Task to carry out: Of the lines listed below, return exactly those that run from the line containing "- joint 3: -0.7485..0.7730" through the line containing "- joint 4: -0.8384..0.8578", both included.

Data extracted from a collection:
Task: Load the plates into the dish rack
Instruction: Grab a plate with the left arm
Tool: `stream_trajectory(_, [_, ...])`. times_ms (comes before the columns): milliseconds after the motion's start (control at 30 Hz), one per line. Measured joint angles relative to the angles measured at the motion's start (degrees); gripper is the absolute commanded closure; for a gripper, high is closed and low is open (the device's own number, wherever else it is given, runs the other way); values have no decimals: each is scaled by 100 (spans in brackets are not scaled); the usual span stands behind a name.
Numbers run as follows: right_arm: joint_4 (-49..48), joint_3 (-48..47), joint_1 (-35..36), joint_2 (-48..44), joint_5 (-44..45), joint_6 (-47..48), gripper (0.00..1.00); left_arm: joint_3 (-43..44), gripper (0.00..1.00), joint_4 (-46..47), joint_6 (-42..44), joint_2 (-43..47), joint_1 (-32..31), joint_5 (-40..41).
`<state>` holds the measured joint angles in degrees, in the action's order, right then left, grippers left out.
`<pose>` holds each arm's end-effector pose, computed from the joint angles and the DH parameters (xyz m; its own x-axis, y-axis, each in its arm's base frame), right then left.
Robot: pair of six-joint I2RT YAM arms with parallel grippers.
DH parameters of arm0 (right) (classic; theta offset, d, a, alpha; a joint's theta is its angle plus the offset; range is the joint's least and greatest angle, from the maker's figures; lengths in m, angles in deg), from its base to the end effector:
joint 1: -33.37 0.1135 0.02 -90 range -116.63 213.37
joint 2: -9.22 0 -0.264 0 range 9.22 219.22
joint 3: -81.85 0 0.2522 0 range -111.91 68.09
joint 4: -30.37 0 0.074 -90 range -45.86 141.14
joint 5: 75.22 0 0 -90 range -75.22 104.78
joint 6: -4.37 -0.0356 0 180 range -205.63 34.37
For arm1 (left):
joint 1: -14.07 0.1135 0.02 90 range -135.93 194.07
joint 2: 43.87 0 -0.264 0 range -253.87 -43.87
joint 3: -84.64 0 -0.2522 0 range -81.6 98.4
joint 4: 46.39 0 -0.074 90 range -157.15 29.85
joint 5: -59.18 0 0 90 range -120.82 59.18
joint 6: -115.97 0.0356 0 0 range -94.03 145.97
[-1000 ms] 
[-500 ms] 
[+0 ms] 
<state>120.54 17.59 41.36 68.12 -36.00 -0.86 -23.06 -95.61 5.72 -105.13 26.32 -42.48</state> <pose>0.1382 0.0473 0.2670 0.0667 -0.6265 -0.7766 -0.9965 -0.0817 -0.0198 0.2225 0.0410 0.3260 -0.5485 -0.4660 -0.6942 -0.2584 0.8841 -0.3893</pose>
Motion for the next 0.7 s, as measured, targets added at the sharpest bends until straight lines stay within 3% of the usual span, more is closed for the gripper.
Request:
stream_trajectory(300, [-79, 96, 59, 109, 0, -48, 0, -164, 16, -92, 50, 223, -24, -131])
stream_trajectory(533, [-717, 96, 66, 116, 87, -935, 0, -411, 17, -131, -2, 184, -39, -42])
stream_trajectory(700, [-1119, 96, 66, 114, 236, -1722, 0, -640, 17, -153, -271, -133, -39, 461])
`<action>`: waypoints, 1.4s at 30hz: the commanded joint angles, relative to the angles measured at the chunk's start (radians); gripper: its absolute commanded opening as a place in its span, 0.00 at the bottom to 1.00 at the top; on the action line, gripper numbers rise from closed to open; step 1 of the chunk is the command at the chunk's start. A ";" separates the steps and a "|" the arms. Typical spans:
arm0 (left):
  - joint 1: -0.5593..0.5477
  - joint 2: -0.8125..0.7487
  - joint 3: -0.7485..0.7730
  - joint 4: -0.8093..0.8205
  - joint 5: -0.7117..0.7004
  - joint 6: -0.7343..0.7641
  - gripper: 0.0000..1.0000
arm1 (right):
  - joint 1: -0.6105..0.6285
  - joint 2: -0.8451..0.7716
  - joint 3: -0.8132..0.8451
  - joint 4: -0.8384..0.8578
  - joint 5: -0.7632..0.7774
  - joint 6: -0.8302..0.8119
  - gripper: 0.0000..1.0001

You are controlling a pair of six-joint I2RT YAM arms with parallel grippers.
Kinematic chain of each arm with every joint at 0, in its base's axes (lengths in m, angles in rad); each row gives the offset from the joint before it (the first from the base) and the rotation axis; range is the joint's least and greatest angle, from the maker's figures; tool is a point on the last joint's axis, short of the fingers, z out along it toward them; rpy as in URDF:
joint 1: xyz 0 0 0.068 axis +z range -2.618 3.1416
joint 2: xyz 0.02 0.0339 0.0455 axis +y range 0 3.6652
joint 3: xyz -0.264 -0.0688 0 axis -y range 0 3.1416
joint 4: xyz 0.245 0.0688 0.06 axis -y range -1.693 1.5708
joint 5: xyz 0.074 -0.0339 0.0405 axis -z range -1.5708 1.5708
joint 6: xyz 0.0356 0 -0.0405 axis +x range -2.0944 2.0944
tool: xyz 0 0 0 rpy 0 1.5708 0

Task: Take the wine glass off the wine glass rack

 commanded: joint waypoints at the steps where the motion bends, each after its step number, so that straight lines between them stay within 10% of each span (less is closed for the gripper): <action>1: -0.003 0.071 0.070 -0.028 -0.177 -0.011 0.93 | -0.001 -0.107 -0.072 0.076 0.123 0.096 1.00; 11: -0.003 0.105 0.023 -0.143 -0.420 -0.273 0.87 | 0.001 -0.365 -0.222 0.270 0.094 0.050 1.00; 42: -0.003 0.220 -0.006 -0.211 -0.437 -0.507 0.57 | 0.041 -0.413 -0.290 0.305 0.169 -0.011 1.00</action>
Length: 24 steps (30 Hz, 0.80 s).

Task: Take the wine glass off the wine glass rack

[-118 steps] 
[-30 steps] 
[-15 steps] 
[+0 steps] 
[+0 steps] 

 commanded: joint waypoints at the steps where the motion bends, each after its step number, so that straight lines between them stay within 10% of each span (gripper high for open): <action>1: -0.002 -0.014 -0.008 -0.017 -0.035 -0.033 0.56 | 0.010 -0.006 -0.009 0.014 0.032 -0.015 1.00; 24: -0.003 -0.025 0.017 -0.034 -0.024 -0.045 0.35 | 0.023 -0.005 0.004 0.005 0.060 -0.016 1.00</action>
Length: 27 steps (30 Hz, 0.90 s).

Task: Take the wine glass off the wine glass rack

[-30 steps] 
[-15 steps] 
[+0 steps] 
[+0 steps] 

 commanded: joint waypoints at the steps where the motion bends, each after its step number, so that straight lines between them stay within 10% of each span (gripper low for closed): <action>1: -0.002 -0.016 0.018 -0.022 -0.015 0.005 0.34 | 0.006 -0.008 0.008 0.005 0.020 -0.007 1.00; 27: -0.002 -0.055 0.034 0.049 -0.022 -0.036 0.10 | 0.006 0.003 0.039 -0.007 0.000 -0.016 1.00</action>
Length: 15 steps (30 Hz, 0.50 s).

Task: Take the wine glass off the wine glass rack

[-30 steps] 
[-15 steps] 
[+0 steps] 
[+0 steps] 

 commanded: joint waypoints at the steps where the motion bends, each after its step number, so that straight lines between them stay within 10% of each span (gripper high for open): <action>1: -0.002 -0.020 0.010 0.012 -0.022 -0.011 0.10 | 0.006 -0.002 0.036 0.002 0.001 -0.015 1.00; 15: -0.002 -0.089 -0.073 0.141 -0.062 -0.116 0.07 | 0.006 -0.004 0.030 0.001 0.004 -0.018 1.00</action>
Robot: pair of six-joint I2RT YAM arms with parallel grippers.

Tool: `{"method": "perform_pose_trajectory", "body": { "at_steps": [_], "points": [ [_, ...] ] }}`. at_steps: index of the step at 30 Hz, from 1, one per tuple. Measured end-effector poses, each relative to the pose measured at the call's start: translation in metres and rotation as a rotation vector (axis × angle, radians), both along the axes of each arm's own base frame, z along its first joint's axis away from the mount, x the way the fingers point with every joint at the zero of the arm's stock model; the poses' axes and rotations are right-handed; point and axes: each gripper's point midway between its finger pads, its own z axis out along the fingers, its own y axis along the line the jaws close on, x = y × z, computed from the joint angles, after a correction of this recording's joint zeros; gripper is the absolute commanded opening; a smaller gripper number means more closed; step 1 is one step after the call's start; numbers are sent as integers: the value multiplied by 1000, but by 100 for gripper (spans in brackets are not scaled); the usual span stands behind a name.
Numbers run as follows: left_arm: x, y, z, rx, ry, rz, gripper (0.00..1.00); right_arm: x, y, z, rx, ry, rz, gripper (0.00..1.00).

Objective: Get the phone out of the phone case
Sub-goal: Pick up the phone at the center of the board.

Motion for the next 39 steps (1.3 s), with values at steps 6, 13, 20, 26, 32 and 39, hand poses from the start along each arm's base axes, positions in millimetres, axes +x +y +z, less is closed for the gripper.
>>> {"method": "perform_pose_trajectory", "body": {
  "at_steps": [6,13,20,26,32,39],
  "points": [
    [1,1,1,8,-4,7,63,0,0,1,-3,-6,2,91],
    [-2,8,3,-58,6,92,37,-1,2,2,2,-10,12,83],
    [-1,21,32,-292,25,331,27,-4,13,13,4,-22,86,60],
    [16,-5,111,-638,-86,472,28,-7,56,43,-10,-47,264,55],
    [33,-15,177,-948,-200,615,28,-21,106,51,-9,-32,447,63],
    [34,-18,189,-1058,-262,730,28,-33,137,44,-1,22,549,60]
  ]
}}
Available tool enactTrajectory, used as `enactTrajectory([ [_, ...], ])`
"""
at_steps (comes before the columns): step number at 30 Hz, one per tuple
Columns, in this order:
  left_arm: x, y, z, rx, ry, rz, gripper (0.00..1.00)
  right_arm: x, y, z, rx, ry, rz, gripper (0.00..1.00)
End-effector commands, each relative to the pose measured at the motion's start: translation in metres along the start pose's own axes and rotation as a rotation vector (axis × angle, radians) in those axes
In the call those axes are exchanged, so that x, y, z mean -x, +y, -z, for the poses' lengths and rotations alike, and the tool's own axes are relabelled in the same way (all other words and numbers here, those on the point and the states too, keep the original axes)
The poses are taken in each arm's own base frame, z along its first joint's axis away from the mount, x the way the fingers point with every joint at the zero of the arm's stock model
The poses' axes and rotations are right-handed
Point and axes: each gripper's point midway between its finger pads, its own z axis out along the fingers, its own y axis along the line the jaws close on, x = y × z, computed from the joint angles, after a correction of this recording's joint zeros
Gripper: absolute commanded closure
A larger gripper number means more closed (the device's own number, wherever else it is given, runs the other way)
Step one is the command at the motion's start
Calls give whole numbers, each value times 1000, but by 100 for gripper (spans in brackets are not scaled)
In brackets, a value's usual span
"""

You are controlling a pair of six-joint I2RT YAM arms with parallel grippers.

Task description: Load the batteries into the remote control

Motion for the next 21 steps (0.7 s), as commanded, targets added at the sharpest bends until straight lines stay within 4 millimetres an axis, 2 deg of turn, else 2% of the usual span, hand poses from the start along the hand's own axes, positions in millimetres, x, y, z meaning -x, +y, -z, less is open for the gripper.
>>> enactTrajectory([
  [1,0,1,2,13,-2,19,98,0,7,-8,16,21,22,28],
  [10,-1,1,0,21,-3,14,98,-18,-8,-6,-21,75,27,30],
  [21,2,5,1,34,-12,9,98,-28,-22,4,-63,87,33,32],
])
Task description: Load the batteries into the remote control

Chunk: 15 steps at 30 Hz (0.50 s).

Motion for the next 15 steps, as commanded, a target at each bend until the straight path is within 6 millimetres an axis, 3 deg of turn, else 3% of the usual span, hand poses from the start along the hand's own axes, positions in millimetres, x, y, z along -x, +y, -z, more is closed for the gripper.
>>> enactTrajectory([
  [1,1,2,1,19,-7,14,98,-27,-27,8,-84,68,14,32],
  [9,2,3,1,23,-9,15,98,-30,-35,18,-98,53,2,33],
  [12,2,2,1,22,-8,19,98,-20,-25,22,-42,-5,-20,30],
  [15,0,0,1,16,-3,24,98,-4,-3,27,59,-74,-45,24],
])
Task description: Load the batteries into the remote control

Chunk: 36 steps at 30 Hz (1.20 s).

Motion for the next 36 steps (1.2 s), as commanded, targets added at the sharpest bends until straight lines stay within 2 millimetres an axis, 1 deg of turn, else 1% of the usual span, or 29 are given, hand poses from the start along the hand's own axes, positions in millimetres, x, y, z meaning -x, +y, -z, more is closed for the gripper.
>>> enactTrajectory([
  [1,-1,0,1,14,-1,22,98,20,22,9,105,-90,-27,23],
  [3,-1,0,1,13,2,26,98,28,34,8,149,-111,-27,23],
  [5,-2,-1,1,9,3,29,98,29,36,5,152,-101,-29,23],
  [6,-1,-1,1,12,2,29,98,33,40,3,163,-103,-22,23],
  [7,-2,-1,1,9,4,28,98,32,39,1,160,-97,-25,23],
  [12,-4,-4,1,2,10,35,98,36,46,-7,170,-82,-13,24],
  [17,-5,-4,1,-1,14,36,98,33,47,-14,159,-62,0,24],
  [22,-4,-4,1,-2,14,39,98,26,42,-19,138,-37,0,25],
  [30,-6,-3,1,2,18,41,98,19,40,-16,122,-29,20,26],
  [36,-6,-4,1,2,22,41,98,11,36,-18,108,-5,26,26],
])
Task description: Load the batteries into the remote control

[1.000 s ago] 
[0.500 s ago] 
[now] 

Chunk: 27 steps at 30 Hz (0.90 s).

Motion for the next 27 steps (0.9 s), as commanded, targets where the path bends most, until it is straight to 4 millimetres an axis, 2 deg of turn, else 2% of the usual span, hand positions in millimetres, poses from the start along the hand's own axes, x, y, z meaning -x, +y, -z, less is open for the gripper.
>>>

Response:
  - joint 3: -0.7485..0.7730
  - joint 4: -0.8093..0.8205
  - joint 5: -0.7117..0.7004
  - joint 6: -0.7343..0.7641
  - gripper: 0.0000..1.0000
arm1 (right):
  - joint 1: -0.6105..0.6285
  - joint 2: -0.8451..0.7716
  - joint 3: -0.8132..0.8451
  - joint 4: -0.8384..0.8578

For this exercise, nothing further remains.